No es coincidencia que tras «acabar» el conflicto en Libia, haya surgido otro en el norte de Malí. Todo parece que forma parte de un nuevo diseño geopolítico premeditado, tras las «revoluciones de la primavera árabe», para extender la influencia a toda la región, el Sahel y el Sahara Central. Francia y los países occidentales se han equivocado con relación al Sahel, después de treinta años, cosechan lo que han sembrado. ¿Podría ser que ahora utilizaran a los terroristas, armados, entrenados y financiados, para este objetivo? No sería la primera vez.

«Mali no es lejano para España. Un yihadismo en Mali afecta a los países limítrofes y tenemos la obligación de participar allí», ha sentenciado el ministro español de defensa. Morenés confirmó que «Madrid facilitará el tránsito aéreo español» a los aviones de la UE y de la OTAN, para poner fin a la ofensiva de los yihadistas. También ha confirmado que España enviará a Mali un avión de transporte Hércules y unos 50 instructores, aunque España no contribuirá con tropas de combate en suelo maliense. Poca ayuda, para tanta convicción. Algo no le queda claro al ministro.

No se arregla el conflicto bombardeando a las milicias «terroristas». La excusa de la intervención, podría ser la tapadera perfecta, para otros no tan ocultos objetivos: mantener las fronteras colonialistas, extender el liderazgo a toda a región, control de las materias primas, y apoyo a un régimen títere, cuyo objetivo es terminar con el pueblo tuareg. Es necesario atacar las causas socioeconómicas de esta crisis; establecer un programa completo y coordinación de la cooperación internacional, Derechos Humanos y prosperidad económica.

La política de la Unión Europea no debe contribuir a incrementar conflictos y guerras, mediante intervenciones militares; sino por vía diplomática de compromiso, alianzas y apoyos, dirigidos a la salvaguardia de la estabilidad y de la paz; y no por intereses políticos, energéticos, empresariales o militares. La defensa de los derechos civiles y humanos, debe ser la primera razón y no la excusa útil. Por el contrario, la Alta Representante de Política Exterior y de Seguridad Común de la UE, Catherine Ashton declara que la organización tendrá un papel muy activo «para garantizar que los terroristas son expulsados de donde se encuentran actualmente».

Muchas preguntas, algunas respuestas y demasiadas incertidumbres.
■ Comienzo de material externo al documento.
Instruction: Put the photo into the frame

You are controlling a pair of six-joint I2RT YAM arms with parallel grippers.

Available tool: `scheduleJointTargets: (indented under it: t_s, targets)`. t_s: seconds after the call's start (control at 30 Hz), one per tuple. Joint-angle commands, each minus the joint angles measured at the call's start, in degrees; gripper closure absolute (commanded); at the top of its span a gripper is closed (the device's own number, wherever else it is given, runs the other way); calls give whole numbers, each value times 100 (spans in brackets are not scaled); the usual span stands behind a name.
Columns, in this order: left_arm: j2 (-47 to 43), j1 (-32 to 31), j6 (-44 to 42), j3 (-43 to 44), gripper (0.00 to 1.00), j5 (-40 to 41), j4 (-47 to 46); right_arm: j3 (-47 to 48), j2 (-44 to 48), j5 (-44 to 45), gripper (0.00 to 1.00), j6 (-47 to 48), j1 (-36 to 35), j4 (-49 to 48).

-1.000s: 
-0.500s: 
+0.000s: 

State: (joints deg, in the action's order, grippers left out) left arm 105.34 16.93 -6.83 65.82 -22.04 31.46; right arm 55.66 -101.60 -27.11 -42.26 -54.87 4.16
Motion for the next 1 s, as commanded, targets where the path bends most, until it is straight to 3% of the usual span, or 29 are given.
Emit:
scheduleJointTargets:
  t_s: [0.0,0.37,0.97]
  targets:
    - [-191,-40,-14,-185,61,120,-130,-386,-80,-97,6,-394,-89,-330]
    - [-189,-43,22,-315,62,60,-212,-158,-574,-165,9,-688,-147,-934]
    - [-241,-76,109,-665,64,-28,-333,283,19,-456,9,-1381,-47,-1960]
El conflicto es delicado por desarrollarse en una zona compleja del planeta: pobre para la población y rica en recursos, explotados por empresas extranjeras, con la ayuda de los señores locales de la guerra. Para complicar la cosa, el islamismo radical. Las medidas de solución no deben ser exclusivamente militares. La construcción democrática, la ayuda humanitaria y para el desarrollo, favorecerían la paz para el Sahel. Habrá que evitar que la lucha contra el terrorismo oculte otros intereses. Ahora lo importante es tener presente a la población: que sufre hambrunas, desplazamientos y ahora una guerra, por unos intereses que, probablemente, no son los suyos.